In the meantime all the other passengers were comfortably seated in their spots waiting for me to board so we could finally take off. I, on the other hand, was the only one left furious, disappointed and in disbelief on the ground. I could not fathom how a big and important airport like Fiumicino in Rome, did not have the lift I had asked for and booked long before the departure date.

I could not help but wonder about the kind of ordeals I would have to overcome when we arrived in Tunisia. If I ever managed to get on the plane, how would I get off once we arrived? I staggered for a few moments. I was aware of my difficulties. Perhaps I had dared too much by stubbornly believeing I could manage such a far away journey, on a plane yet.

The flight was late, because of me. Unable to find a solution someone was sent to tell me that I would have to get up the stairway on my own.

At that point I was downright angry: <<Do you really think I would have asked for an elevator if I could use my legs and feet?>>.

There was no choice. I would either have to get myself up those stairs or say farewell to my trip.

Was I going to give up and go home with my tail between my legs? Absolutely not…

I gathered every ounce of patience I had left and with a healthy amount of sarcasm faced the terrible climb to the top: <<Ok, ok. I accept the challenge! Maybe the exercise will help me loose a few pounds. That’s right, how could I have not thought of it before? It was all planned! You did this for my own good. Silly me to think lowly of the Fiumicino airport and of those who work here. Of course, by the time I finish getting up the whole ramp of stairs, the airplane will probably have had enough time to take all the other passengers to their destination and come back to pick me up!>>.

I observed the stairway closely: it looked like Mount Everest.

For a moment I was tempted to surrender, to call my father and ask him to come pick me up.
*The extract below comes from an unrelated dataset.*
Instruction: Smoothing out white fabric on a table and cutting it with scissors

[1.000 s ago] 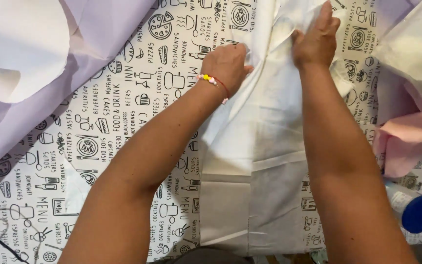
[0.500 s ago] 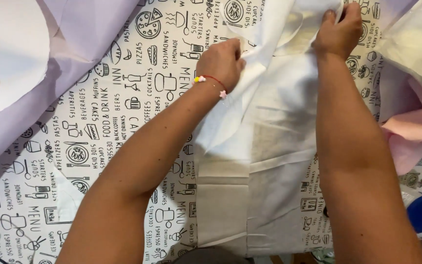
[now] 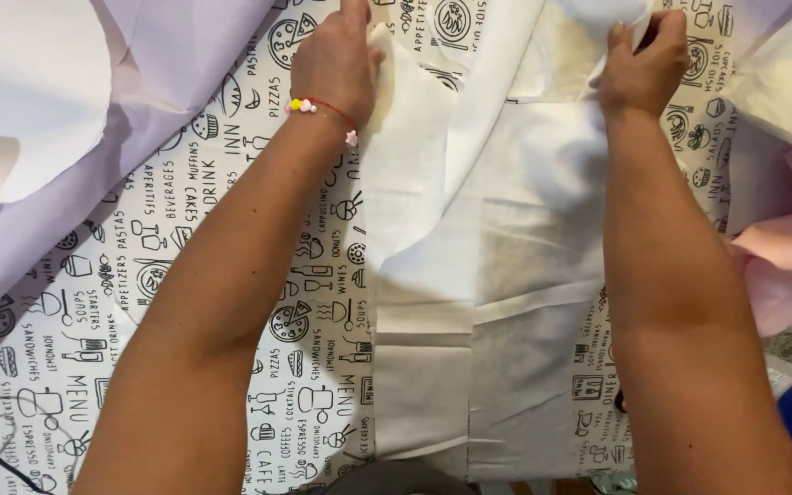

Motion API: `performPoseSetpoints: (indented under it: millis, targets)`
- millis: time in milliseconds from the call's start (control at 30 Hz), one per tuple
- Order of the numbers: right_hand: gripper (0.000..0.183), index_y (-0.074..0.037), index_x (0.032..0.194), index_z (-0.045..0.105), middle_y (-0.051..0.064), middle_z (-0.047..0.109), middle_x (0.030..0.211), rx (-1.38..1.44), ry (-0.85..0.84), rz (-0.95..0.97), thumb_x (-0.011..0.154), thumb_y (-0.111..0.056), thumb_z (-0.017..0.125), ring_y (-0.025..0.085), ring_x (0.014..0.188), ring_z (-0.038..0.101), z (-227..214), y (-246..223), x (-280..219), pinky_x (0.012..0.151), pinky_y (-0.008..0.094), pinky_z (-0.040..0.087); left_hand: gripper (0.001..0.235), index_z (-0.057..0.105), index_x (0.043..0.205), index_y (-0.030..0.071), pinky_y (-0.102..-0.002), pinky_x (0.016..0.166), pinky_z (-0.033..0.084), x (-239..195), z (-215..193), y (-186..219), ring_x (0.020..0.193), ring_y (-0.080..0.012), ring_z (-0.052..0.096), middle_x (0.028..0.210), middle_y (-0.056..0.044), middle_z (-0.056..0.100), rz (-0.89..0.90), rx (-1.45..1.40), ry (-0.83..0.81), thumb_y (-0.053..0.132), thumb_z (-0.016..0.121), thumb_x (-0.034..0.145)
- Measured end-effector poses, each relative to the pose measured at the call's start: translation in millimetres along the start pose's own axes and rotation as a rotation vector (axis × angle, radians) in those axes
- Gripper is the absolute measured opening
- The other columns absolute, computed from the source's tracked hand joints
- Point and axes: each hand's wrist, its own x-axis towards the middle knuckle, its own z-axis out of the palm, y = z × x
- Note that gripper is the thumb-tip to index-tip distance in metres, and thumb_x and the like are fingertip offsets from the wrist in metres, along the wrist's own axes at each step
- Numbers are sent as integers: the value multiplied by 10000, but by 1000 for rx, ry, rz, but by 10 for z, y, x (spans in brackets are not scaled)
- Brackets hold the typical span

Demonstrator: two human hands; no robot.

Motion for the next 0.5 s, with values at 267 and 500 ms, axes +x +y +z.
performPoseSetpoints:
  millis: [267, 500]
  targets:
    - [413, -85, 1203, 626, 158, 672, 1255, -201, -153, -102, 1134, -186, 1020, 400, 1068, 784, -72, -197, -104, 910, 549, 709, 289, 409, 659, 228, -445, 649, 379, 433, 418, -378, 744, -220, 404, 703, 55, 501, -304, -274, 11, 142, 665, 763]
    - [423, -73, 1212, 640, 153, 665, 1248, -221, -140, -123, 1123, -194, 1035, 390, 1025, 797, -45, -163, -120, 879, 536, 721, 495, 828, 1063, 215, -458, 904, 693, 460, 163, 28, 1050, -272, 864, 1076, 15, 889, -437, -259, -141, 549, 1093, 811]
<<Ok, let’s go! I’m not giving up my trip because of a missing elevator! But someone is going to have to help me. Hold me up by my underarms and follow my pace!>>

The airport assistant had a fearful expression as he took to explaining that I would not have to climb the stairs one by one with my own legs. Rather I would be transported to the top by two robust stewards while seated on a chair.

On one hand I felt relieved on the other hand a little concerned: the stairs were steep, I was chubby, I wasn’t so sure four arms, even the strongest ones, could endure such a great effort.
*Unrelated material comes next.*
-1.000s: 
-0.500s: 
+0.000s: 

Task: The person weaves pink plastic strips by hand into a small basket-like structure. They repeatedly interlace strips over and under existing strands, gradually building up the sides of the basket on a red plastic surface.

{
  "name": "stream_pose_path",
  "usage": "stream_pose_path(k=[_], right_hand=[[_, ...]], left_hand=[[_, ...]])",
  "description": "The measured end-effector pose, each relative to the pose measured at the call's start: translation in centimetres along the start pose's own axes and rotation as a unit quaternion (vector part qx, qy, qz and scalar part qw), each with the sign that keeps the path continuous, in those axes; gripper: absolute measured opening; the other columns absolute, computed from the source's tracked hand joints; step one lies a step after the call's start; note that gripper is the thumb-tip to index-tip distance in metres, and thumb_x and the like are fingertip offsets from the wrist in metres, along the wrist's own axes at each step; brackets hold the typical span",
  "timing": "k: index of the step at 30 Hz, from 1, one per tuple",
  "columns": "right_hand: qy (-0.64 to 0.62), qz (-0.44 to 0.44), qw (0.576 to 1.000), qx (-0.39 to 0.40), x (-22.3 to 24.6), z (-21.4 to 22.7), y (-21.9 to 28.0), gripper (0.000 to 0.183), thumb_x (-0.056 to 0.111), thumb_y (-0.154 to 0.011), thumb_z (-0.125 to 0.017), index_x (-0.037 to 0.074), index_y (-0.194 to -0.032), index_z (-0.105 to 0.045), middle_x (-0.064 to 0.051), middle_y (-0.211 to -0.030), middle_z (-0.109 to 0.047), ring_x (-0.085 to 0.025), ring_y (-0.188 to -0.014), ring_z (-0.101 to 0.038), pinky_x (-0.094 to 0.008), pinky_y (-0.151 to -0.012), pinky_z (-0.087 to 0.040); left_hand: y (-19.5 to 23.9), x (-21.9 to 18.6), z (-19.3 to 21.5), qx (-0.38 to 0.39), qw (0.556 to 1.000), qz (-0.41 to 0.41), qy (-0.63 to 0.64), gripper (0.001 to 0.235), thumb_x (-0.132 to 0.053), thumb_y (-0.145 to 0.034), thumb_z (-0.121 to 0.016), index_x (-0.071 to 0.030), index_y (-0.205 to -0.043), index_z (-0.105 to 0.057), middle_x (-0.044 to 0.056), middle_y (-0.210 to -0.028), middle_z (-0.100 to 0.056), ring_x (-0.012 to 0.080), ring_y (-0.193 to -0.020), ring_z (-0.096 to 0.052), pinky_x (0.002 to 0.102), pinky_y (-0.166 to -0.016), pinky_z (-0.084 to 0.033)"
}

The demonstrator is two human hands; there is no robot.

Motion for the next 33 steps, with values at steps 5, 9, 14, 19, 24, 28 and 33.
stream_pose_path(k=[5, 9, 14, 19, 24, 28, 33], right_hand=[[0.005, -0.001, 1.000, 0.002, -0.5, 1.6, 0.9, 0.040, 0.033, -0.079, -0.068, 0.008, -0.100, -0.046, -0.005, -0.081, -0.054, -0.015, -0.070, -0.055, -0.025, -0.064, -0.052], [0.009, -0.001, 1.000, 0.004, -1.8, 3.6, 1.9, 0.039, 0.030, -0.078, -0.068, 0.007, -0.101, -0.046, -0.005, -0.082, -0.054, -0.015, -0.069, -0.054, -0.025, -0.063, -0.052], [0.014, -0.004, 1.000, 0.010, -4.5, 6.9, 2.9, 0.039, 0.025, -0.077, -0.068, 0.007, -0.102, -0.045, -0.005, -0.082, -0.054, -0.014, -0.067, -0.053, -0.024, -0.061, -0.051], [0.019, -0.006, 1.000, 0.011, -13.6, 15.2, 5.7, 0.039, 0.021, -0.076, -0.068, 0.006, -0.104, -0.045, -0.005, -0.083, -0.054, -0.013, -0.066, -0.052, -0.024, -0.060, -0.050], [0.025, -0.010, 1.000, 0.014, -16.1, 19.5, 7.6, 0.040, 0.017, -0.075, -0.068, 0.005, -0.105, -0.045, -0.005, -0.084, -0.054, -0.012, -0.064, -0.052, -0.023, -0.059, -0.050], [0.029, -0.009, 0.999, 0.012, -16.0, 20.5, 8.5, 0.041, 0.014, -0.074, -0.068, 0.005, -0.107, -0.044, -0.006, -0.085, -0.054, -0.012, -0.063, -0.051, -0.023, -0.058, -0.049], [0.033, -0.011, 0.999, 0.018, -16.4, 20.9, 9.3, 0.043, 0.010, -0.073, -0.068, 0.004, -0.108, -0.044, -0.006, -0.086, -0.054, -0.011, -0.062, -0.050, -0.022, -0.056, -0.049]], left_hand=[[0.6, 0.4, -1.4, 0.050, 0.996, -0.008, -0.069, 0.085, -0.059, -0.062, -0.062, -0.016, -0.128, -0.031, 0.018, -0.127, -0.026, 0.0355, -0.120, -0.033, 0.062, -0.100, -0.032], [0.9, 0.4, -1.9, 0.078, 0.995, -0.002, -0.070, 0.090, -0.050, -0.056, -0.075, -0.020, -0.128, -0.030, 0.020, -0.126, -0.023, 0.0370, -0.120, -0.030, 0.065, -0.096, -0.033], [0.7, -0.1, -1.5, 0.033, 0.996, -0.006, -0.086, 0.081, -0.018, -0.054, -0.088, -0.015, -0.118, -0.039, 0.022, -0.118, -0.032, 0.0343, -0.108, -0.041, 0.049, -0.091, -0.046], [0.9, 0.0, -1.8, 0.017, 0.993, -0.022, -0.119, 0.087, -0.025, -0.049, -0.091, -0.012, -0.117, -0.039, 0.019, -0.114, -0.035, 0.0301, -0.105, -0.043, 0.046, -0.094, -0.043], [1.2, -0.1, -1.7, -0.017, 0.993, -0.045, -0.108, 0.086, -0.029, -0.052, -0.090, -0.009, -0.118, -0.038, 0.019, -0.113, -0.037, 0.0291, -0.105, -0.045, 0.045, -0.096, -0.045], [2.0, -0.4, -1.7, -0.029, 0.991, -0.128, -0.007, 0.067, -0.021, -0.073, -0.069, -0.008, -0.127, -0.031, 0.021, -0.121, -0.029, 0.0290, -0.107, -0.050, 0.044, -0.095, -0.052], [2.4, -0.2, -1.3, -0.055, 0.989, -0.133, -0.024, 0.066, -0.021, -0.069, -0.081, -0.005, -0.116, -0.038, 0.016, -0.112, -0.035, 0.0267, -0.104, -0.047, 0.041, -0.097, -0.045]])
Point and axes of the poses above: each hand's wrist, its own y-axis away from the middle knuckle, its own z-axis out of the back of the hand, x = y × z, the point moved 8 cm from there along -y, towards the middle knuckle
My fear grew when I saw the chair, a minichair that was maybe twenty centimeters wide. An absolutely insufficient amount of space to contain my rear end and my back. The possibility of falling over one side or the other was now tangible. I could already see myself folding over and tumbling down the stairs.

I looked at the airport assistant, then at the two powerfully built stewards standing beside me. My voice trembled as I managed to ask: <<You want me to sit on that ramshackle?>>

The answer came without hesitation: <<Yes, if you want to board the plane. But don’t worry Miss, we’re going to tie you down nicely so that there is no risk of falling>>.
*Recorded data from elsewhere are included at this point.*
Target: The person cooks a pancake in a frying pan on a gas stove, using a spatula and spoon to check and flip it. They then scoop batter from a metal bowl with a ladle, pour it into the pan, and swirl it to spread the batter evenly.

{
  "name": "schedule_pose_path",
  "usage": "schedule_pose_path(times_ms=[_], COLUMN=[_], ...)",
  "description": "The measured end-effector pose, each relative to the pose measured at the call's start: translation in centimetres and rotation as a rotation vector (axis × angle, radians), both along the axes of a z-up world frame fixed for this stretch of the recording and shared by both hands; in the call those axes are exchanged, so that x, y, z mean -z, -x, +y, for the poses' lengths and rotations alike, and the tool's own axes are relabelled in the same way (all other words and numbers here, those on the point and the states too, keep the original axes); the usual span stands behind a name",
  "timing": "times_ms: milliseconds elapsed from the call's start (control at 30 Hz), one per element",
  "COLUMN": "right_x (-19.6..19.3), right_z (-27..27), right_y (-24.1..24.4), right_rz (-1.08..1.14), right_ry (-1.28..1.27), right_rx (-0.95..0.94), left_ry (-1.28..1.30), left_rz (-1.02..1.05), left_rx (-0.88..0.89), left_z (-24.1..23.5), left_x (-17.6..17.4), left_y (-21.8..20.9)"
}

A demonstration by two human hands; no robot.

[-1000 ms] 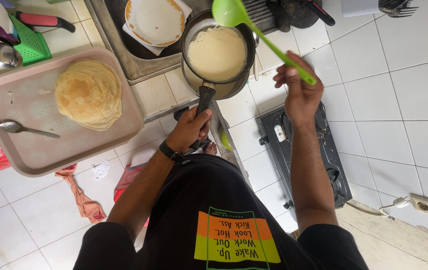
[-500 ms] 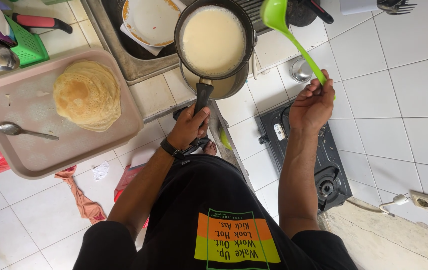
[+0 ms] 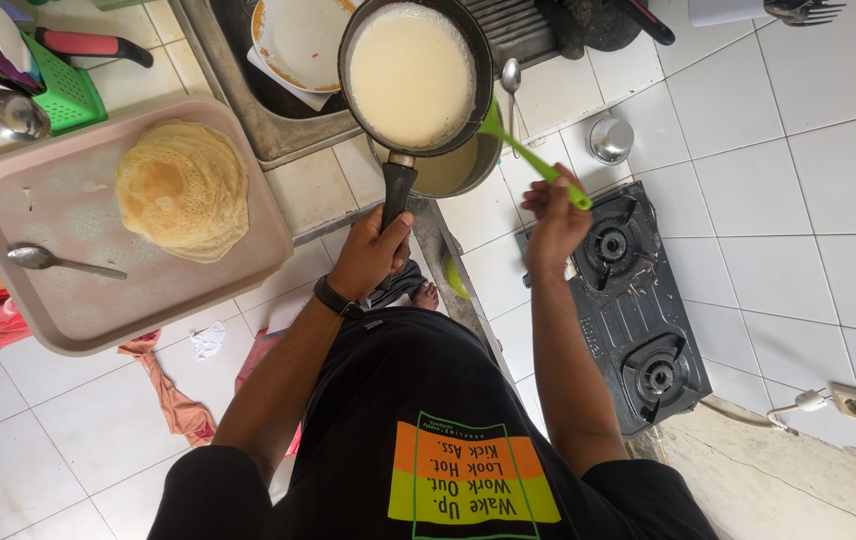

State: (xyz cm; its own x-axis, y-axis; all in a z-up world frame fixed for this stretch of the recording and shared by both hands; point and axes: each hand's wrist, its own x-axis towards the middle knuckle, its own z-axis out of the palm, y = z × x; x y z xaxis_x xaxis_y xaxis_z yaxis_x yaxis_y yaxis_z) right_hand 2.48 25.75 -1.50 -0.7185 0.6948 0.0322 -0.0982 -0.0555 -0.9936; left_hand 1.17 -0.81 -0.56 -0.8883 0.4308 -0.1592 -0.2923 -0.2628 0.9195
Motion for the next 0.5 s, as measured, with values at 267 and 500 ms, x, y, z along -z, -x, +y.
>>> schedule_pose_path(times_ms=[267, 500], right_x=[2.9, 3.1], right_z=[-2.6, -3.4], right_y=[0.4, 0.6], right_rz=[-0.031, -0.259], right_ry=[-0.172, 0.208], right_rx=[-0.195, -0.203], left_ry=[0.056, -0.013], left_rz=[-0.084, -0.205], left_rx=[-0.037, -0.076], left_z=[-0.5, -0.2], left_x=[-1.3, -2.9], left_y=[-0.3, -0.4])
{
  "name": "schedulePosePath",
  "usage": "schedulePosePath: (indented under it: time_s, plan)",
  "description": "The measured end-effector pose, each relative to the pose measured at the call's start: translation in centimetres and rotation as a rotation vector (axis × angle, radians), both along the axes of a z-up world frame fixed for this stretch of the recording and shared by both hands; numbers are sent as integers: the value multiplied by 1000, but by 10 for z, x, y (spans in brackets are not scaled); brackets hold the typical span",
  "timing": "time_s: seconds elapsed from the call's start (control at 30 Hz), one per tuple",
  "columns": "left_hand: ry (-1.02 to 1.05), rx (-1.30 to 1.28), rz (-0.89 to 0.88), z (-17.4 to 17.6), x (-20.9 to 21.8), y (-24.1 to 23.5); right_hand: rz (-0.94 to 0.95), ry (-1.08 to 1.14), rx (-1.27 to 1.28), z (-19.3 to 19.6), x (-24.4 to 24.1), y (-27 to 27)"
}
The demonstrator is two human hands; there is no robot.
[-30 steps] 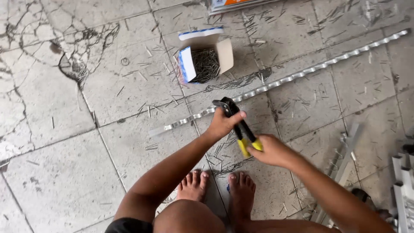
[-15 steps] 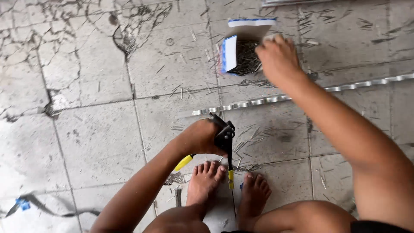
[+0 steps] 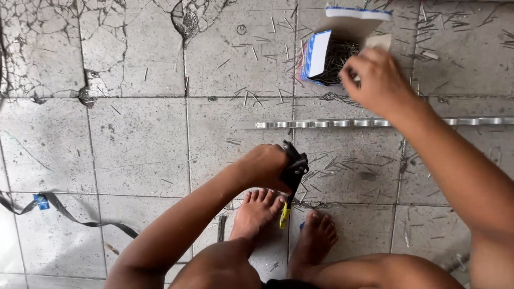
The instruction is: Installing rivets into a metal profile using a hand riveter on the floor
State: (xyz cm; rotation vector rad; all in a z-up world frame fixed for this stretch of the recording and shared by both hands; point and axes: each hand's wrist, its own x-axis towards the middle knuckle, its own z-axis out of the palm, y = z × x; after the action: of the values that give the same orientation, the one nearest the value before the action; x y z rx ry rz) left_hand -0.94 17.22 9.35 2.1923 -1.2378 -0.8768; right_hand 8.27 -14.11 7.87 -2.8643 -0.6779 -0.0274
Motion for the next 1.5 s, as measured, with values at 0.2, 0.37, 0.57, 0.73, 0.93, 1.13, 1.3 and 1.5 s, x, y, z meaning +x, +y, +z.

So it was that I allowed myself to be carried to the top, tightly tied, like a sausage.

Following the first few moments of terror, the creative way of climbing the stairs turned out to be fun. As expected, the two men struggled during the endeavour. Nonetheless they managed to accompany me to my door to Paradise.

As I peeked onto the corridor I saw the other passengers seated, a little nervous because of the wait. I felt so embarassed I wanted to get back on the minichair, tie myself down again and flee down those stairs as fast as I could.

Instead I did no such thing because I was immediately greeted with smiles and a thunderous applause. I did not quite understand if the applause was because we could finally take off or because everyone had seen from their windows how big of a struggle it had been to get up that stairway.

But all is well that ends well. I too was finally able to settle in my reserved seat.

Taking my place was not easy, a challenge within the challenge I dare say: I could not bend my legs. Therefore I found myself stuck between my own seat and the one infront of me.

But at last,despite it all, I was inside the “steel bird”.

Samuela Baiocco

Thank you Samuela. Your friendship is a blessing to me.